The National Center for Atmospheric Research (NCAR) Auto-Nowcast (AN) system provides 30 and 60 min time and place specific forecasts of thunderstorm initiation, growth and dissipation on a local-scale (~200 x 200 km grid with 1 km resolution). This expert system uses fuzzy logic methodology and incorporates forecast predictors derived from years of field research, numerical modeling studies, and theory. The system makes use of operational data sets including radar, satellite, surface stations, lightning, profilers and radiosondes. Also included are diagnostic and forecast information from numerical models that are run in real time. Development of the AN system is sponsored by the; Federal Aviation Administration (FAA) Weather Research Program as part of the Convective Weather PDT, Army Test and Evaluation Command (ATEC), National Weather Service (NWS) as part of the System for Convection Analysis and Nowcasting (SCAN), and National Science Foundation under the U.S. Weather Research Program.
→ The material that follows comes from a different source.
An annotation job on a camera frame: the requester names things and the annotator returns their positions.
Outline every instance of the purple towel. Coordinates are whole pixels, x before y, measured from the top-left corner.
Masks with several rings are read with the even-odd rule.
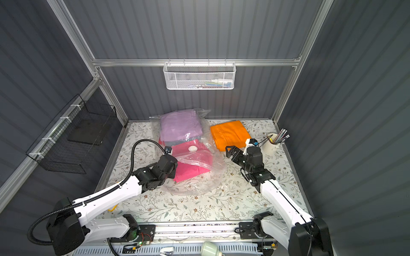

In this paper, AN forecast from two operational sites, the NWS Weather Forecast Office (WFO) at Sterling, Virginia and the Forecast Office at White Sands Missile Range are statistically compared to extrapolation forecast. Summary statistics for the 30 and 60 min forecast show that the AN system has increased skill in terms of Probability of Detection (POD) and Critical Success Index (CSI). Although the False Alarm Ratio (FAR) varies, generally it is similar for both extrapolation and AN systems. As expected the differences between extrapolation and AN forecast CSI scores were relatively small when examined over long time periods. The small differences are partially due to large multi-cellular systems where an extrapolation forecast works very well. These large systems tend to dominate the statitics because of their area coverage. However from an user-standpoint accurate forecast of change, e.g. storm initiation, growth and dissipation, are extremely important.
To better understand the forecast capabilities various weather situations are reviewed. They include; initiation of squall line at location of boundary collision, initiation along quasi-stationary boundary, initiation and growth associated with a quasi-stationary boundary on an active storm day, initiation of storms as a boundary moves into a field of cumulus clouds, storm growth at the location of storms and boundary intersections and storm-storm mergers, extrapolation and formation of bow-echo, initiation and growth of severe thunderstorms and dissipation of a line of thunderstorms. These case examples are encouraging because they show the AN ability to improve over extrapolation forecast. The improvement is primarily associated with the AN ability to correctly forecast new storm development.